Back in the quaint old 2000s, software and SaaS (Software as a Service) were like trusty old workhorses—solid and dependable but slow and needing a lot of shoving of data in order to make them run. You had to tediously input every last detail, and if you wanted something “fancy” – like an infographic – you'd better be prepared to tinker with your data and a graphics package like an equine veterinarian birthing a foal. (For city-folks, that’s a baby horse.)
Now, enter the age of AI which allows us to easily interpret seas of data; turn seemingly random numbers into actionable data sets that inform strategic decision-making. With AI tools, it's like we've hitched a ride on a rocket designed (by Elon Musk) to go anywhere in the universe, while your old software is puffing along a railroad track headed in one destination.
Like its potential, there are infinite ways that AI applications differ from traditional, non-AI software and SaaS products from the early 2000s – here are a few (in alphabetical order):
Adaptive UI: Some pure AI or AI-infused applications offer interfaces that easily adapt to the user's behavior and preferences, while non-AI software app’s are typically static. Three examples of AI-infused adaptive app’s are Facebook, Grammarly and Spotify.

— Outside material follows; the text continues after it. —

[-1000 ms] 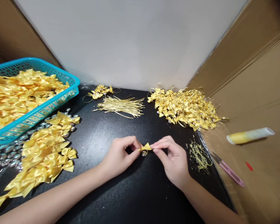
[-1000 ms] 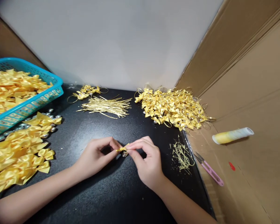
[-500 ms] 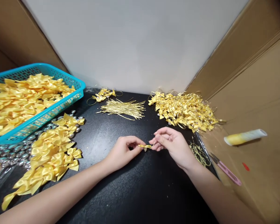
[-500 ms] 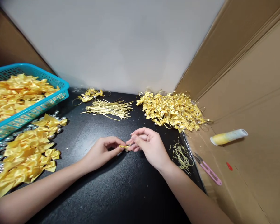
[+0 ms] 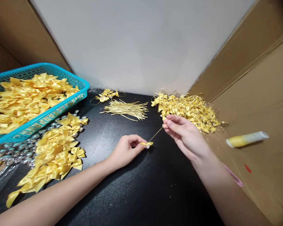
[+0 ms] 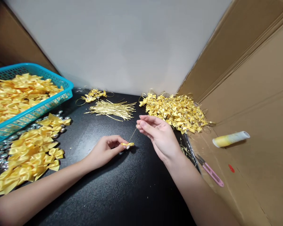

Automation and Efficiency: AI tools have advanced automation capabilities that perform complex tasks without human intervention, while traditional software automate tasks but requires more significant human input. (I use Motion, Notion, and Wand to manage tasks, calendars, and overall workflow.)
Intelligence and Learning: AI applications improve over time through machine learning, whereas traditional software use pre-defined algorithms that only advance through episodic software “updates.” Perplexity, Meta AI and similar platforms assist with academic research and data analysis.
Instant Visualization: Today’s AI toolset produces images quickly;allowing extensive editing in real-time and have powerful graphic design capabilities. I use Adobe Firefly, DALL*E, Civital, Magnific AI, and others.
Data Analysis and Insights: AI-powered tools discover patterns and provide insights automatically, whereas traditional data tools require direct (human) manipulation of the data to produce insights. Tools like Pyramid Analytics and Microsoft Power BI help understand and present data effectively.
Natural Language Processing (NLP): Many AI tools understand and generate human language or automate content creation. Non-AI tools simply lack this capability. OpenAI's ChatGPT, Google Gemini, Anthropic Claude, and Microsoft's Co-pilot use NLP and neural networks to answer questions, chat conversationally, complete tasks or conquer larger projects. There is Prompt Perfect and others packages which provide creative and imaginative prompts or content ideas.
Personalization: AI applications provide personalized experiences by analyzing user data and preferences, whereas non-AI software often relies on static settings – such as rules – that don't change unless manually updated by the user.
Predictive Capabilities: AI generates predictions based on data trends. (It’s a new day for financial, market analysis and customer behavior forecasting). Traditional software runs simulations based on historical data but does not predict future trends on its own.
Resource Efficiency: Early SaaS and software tools required “resources “for regular maintenance and updates, while best-in-class AI tools optimize their own performance and resource use.
Scalability: AI systems are inherently designed to handle and process large datasets efficiently, allowing them to scale in ways that traditional software cannot.
While the advantages of AI over traditional software are infinite, it does not mean we have to throw out the tried-and-true tools of our trade – the “classic” workhorses like Microsoft Office, or Google Docs and Sheets – in favor of whatever AI throws our way. It means that the savvy workforce will reap the benefits of AI, while using our workhorses to leverage these new capabilities, enhancing productivity, creativity, and efficiency. This harmonious integration of AI with existing technologies enables businesses to optimize workflows, make more informed decisions, and innovate faster, ensuring they remain competitive in an ever-evolving digital landscape. By selectively incorporating AI into their toolbox, professionals can augment their skills without sacrificing the reliability and familiarity of their current systems, striking a balance between innovation and tradition.